Top of INFORMATION SHOWN
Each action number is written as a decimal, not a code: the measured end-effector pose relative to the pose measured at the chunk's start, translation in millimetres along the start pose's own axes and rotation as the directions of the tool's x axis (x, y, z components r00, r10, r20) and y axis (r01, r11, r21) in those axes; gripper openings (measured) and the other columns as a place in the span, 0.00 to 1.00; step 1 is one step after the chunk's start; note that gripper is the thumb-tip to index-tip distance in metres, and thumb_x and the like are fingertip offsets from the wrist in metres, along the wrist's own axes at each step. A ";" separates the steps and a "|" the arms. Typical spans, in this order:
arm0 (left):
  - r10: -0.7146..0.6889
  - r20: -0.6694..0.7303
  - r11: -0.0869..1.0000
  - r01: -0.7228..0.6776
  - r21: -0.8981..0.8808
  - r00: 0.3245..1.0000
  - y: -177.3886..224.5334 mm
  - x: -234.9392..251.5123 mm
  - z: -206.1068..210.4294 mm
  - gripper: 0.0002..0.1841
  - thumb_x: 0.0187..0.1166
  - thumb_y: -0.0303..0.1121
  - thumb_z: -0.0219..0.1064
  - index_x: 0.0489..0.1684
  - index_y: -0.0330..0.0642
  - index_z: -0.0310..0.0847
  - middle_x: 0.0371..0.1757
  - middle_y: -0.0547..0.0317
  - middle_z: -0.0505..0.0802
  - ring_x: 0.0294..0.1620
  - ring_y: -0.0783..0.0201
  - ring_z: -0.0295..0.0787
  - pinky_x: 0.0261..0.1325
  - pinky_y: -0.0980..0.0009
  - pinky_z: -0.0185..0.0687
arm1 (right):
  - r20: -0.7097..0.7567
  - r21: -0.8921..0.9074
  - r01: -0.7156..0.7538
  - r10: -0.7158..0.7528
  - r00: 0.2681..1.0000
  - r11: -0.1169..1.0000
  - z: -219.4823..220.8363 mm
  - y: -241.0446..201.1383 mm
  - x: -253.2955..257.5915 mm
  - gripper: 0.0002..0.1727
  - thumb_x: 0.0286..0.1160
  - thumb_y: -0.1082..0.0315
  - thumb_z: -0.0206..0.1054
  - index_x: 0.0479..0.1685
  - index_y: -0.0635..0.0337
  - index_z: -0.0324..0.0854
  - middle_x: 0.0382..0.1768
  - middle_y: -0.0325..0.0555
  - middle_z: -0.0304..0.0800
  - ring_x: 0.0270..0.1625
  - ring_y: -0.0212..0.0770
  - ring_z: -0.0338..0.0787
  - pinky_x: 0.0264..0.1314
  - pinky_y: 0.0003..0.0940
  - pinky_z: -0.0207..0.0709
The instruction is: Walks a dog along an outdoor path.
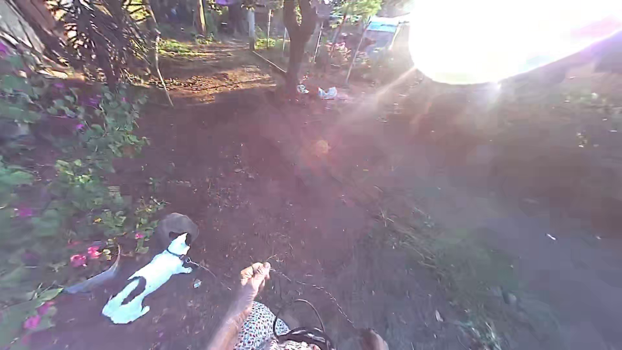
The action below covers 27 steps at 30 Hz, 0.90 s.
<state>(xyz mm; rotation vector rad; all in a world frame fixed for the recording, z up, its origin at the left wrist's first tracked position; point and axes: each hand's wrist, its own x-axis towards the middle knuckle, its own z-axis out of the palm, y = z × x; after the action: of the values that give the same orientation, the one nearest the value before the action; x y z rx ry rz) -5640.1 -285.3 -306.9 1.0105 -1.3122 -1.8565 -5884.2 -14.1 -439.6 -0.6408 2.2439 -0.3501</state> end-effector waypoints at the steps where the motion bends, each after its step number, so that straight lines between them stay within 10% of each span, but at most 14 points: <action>1: -0.002 -0.059 1.000 0.001 -0.016 0.998 0.3 22.6 2.0 0.15 0.88 0.24 0.52 0.27 0.43 0.78 0.16 0.77 0.77 0.13 0.85 0.63 0.19 0.87 0.60 | -0.051 0.053 0.015 -0.012 0.999 0.999 -15.8 -11.4 28.9 0.21 0.82 0.69 0.63 0.65 0.79 0.80 0.60 0.77 0.86 0.66 0.72 0.85 0.75 0.67 0.71; 3: -0.017 -0.157 0.998 0.008 -0.058 0.988 -1.5 64.9 4.1 0.15 0.89 0.24 0.51 0.29 0.42 0.79 0.14 0.77 0.75 0.12 0.85 0.62 0.18 0.88 0.59 | -0.129 0.215 0.033 -0.005 0.992 0.976 -45.9 -40.9 83.5 0.20 0.88 0.66 0.60 0.62 0.78 0.82 0.53 0.73 0.89 0.57 0.65 0.89 0.67 0.61 0.77; 7: -0.092 -0.209 0.991 0.070 -0.110 0.974 -21.4 155.2 -1.1 0.19 0.91 0.28 0.51 0.23 0.47 0.76 0.11 0.77 0.70 0.09 0.82 0.58 0.15 0.86 0.58 | -0.080 0.693 -0.009 0.089 0.993 0.721 -76.2 -102.4 184.3 0.17 0.94 0.63 0.52 0.41 0.68 0.78 0.15 0.37 0.75 0.13 0.28 0.73 0.19 0.25 0.72; 14: -0.225 -0.096 0.965 0.236 0.116 0.970 -45.2 363.3 29.4 0.14 0.90 0.31 0.54 0.32 0.39 0.79 0.15 0.75 0.70 0.13 0.81 0.61 0.20 0.85 0.59 | 0.050 0.965 0.000 0.184 0.982 -0.264 -119.9 -128.7 351.5 0.29 0.95 0.54 0.35 0.19 0.41 0.69 0.09 0.24 0.74 0.11 0.22 0.76 0.17 0.18 0.74; 18: -0.269 -0.039 0.923 0.269 0.276 0.962 -19.2 457.5 59.6 0.13 0.90 0.31 0.56 0.36 0.34 0.80 0.20 0.71 0.73 0.17 0.79 0.63 0.24 0.82 0.60 | 0.023 0.889 0.072 0.201 0.979 -0.452 -167.1 -143.9 407.0 0.33 0.94 0.52 0.34 0.14 0.39 0.73 0.10 0.26 0.80 0.12 0.23 0.80 0.19 0.18 0.77; 23: -0.116 -0.232 0.709 0.244 0.662 0.966 -23.3 584.7 53.7 0.19 0.84 0.38 0.67 0.29 0.26 0.85 0.27 0.48 0.85 0.32 0.58 0.80 0.44 0.56 0.77 | 0.062 0.907 0.038 0.221 0.973 -0.420 -230.7 -166.0 522.4 0.30 0.94 0.54 0.35 0.17 0.42 0.71 0.10 0.26 0.78 0.11 0.22 0.77 0.18 0.16 0.74; 25: -0.024 -0.468 0.739 0.330 0.587 0.884 -23.9 657.6 14.9 0.22 0.82 0.39 0.71 0.43 0.18 0.86 0.44 0.27 0.91 0.50 0.39 0.88 0.63 0.40 0.78 | 0.094 0.992 -0.080 0.139 0.986 -0.100 -255.3 -204.3 582.1 0.26 0.95 0.58 0.38 0.22 0.47 0.72 0.10 0.26 0.75 0.10 0.20 0.72 0.15 0.15 0.69; 27: 0.097 -0.584 0.849 0.239 0.472 0.806 -13.1 757.6 -10.8 0.19 0.82 0.34 0.68 0.48 0.17 0.83 0.50 0.27 0.88 0.53 0.44 0.84 0.64 0.45 0.75 | 0.043 0.980 -0.028 -0.075 0.996 0.197 -290.7 -274.8 645.2 0.25 0.94 0.61 0.40 0.25 0.49 0.76 0.10 0.26 0.75 0.10 0.21 0.70 0.16 0.17 0.68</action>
<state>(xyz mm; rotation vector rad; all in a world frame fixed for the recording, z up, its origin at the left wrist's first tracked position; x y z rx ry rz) -6008.9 -921.3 -490.4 1.7801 -1.4050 -1.0577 -6382.9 -581.7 -513.2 0.0696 1.3937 -1.6022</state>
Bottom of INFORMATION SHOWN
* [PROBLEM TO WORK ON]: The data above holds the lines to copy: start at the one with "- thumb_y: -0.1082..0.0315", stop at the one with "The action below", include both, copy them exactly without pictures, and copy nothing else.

* [EXERCISE RESPONSE]:
  - thumb_y: -0.1082..0.0315
  - thumb_z: -0.0206..0.1054
  - index_x: 0.0479..0.1685
  - index_y: -0.0635..0.0337
  - index_z: -0.0324..0.0854
  - middle_x: 0.0382..0.1768
  - middle_y: -0.0325..0.0555
  - middle_z: -0.0304..0.0800
  - ring_x: 0.0270..0.1625
  - ring_y: -0.0212..0.0770
  - ring_z: -0.0338..0.0787
  - pinky_x: 0.0264..0.1314
  - pinky_y: 0.0003..0.0940
  - pinky_z: -0.0207..0.0709
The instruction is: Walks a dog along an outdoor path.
The action below covers 27 steps at 30 Hz, 0.90 s.

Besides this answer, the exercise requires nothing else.